The findings of the study reinforce the importance of including a qualitative component in complex trials 37 to gain additional insight into how and why interventions produce specific outcomes and to identify those at greatest need who may need specific kinds of interventions. As Ockleford et al. 38 describe within the qualitative component of the DESMOND evaluation, 8 patients may adopt a range of different ‘diabetic identities’, and thus different levels of engagement.
This research also adds to the body of knowledge on the acquisition of health literacy from the patient’s perspective. The qualitative nature of the study provides insight into some potentially core processes that occur from knowledge gain through to motivation and confidence and onto behavioural changes. The findings should assist health literacy instrument designers in clarifying the content of domains that are of significance and meaningful to patients as they develop their knowledge, skills, confidence and motivation to make such changes.
Conclusion
Making and sustaining behavioural changes in diabetes are not unproblematic. Rather than addressing possible knowledge ‘deficits’ in advice‐giving, advice must be ‘context‐driven’ and made relevant to the socio‐economic context of participants. 18 While participants were selected for this study on an external, objective clinical criterion (levels of blood sugar control), this both implies and was found to be linked to varying levels of prior knowledge and, most importantly, competence in its implementation. The intervention could be interpreted as operating at two levels: health literacy, enhancing knowledge, developing personal skills onto enabling self‐control and self‐agency; and social psychological, behavioural change, working on levels of motivation, empowerment, supportive problem‐solving and support in general. Both approaches find reflection in the findings and provide powerful explanatory lenses to interrogate the data.

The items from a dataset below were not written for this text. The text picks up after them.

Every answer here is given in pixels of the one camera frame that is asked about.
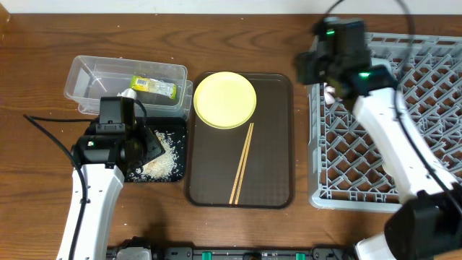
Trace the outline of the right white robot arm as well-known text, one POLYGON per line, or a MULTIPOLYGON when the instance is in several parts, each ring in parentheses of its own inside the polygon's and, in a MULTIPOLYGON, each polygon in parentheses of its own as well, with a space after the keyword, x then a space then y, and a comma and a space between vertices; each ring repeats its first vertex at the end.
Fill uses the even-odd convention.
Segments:
POLYGON ((372 62, 362 19, 323 17, 297 80, 326 83, 367 131, 396 184, 401 208, 383 233, 361 240, 358 259, 431 259, 461 247, 461 185, 439 163, 407 112, 390 67, 372 62))

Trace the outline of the white tissue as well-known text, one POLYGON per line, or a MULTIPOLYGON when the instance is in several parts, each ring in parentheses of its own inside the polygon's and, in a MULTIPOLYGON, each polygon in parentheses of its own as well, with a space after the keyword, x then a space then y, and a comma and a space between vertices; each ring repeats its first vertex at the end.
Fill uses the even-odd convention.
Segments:
POLYGON ((128 88, 128 89, 125 89, 123 92, 118 93, 117 96, 123 97, 123 98, 131 98, 135 100, 137 93, 135 90, 128 88))

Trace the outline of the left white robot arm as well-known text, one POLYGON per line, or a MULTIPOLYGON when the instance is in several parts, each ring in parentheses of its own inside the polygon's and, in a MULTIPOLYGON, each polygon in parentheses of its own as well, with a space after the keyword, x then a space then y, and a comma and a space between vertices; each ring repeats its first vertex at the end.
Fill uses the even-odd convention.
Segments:
POLYGON ((130 97, 101 98, 98 120, 72 146, 72 197, 58 259, 104 259, 125 177, 164 154, 147 117, 136 118, 141 105, 130 97))

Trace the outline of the pile of rice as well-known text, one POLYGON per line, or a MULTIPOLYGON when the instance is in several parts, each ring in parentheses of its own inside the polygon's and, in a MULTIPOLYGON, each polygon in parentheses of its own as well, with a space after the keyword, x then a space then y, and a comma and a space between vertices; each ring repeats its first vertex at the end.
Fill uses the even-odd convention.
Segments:
POLYGON ((159 138, 165 153, 153 161, 143 166, 142 172, 139 170, 128 176, 130 182, 167 182, 170 181, 174 173, 179 172, 178 166, 178 141, 173 139, 173 133, 155 130, 154 133, 159 138))

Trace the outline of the yellow green snack wrapper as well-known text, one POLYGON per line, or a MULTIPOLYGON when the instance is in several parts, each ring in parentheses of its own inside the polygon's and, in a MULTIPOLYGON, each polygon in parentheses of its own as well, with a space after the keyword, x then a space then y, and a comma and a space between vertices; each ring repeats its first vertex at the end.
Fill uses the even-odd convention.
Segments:
POLYGON ((163 95, 171 100, 176 99, 177 85, 148 77, 133 76, 130 88, 135 91, 163 95))

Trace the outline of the pink white bowl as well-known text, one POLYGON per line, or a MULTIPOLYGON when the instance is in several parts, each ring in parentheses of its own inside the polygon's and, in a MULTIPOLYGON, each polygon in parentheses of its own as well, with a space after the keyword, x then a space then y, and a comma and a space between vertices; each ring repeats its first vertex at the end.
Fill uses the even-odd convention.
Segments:
POLYGON ((343 100, 336 95, 336 90, 331 85, 325 83, 323 86, 323 96, 326 105, 332 105, 334 103, 342 103, 343 100))

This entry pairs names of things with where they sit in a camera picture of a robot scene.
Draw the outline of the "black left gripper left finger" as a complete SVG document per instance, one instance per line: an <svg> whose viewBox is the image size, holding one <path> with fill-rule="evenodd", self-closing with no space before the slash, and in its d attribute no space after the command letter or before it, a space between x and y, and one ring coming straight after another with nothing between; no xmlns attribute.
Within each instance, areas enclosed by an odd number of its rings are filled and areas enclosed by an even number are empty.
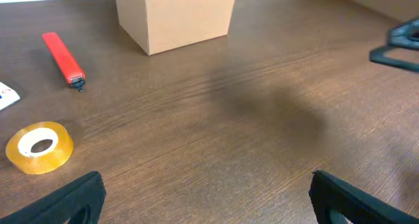
<svg viewBox="0 0 419 224"><path fill-rule="evenodd" d="M92 171L29 206L2 217L1 223L97 223L105 196L101 174Z"/></svg>

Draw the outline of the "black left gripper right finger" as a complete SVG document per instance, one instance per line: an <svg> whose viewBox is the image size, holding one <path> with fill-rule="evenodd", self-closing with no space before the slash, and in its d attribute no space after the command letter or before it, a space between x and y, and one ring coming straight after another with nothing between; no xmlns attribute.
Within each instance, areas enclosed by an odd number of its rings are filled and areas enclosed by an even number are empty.
<svg viewBox="0 0 419 224"><path fill-rule="evenodd" d="M308 194L319 224L418 224L418 218L323 170L313 172Z"/></svg>

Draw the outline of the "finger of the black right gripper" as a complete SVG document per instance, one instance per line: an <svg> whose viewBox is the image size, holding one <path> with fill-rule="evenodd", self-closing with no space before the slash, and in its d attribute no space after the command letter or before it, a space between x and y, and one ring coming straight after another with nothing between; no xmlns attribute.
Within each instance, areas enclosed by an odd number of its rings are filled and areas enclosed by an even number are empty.
<svg viewBox="0 0 419 224"><path fill-rule="evenodd" d="M388 31L388 44L418 50L418 18L404 22Z"/></svg>
<svg viewBox="0 0 419 224"><path fill-rule="evenodd" d="M373 49L369 53L369 61L376 64L382 64L390 67L404 69L407 71L418 72L418 64L416 63L387 57L386 53L393 49L395 49L395 47L392 46L382 46Z"/></svg>

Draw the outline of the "yellow tape roll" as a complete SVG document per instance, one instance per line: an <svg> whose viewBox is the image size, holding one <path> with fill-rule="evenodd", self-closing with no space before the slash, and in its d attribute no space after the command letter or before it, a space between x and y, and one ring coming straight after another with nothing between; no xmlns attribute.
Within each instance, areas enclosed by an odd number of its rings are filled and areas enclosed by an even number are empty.
<svg viewBox="0 0 419 224"><path fill-rule="evenodd" d="M68 131L59 123L46 121L21 129L6 145L7 158L25 174L51 172L65 164L74 144Z"/></svg>

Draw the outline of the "white eraser packet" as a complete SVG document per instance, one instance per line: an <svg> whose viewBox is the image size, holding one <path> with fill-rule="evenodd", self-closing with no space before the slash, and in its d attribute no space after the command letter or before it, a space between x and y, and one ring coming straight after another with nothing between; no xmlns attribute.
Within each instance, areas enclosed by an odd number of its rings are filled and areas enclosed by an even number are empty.
<svg viewBox="0 0 419 224"><path fill-rule="evenodd" d="M0 82L0 110L11 106L20 100L19 94L7 86L6 84Z"/></svg>

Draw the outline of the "brown cardboard box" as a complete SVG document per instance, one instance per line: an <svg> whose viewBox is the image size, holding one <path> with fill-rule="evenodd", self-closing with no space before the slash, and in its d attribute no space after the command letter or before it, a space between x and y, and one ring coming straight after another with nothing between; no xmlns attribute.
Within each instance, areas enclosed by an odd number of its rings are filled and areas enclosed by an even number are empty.
<svg viewBox="0 0 419 224"><path fill-rule="evenodd" d="M227 35L234 2L116 0L119 24L149 56Z"/></svg>

Translation of knowledge and willingness to change into successful and sustained self‐care has to be carefully managed by the patient. Such management is likely to benefit, or indeed need, constructive feedback and external support. Alongside, and especially with the older age of the patient group in this study, the patient has to cope with their everyday life and other ill‐health challenges that arise. What the implications might be for a future and younger generation of type 2 diabetes patients remains an interesting future question for research.
Sources of funding
An unconditional grant from GlaxoSmith Kline and British Telecom.
Conflicts of interest
None.
Acknowledgements
We thank the patients and tele‐carers who took part in the study, the funders of the original PACCTS study (GlaxoSmithKline and British Telecom), the principal investigator of PACCTS, Robert Young, and members of the PACCTS research team, in particular, Jean Taylor. The opinions expressed are those of the authors and not necessarily those of the funders.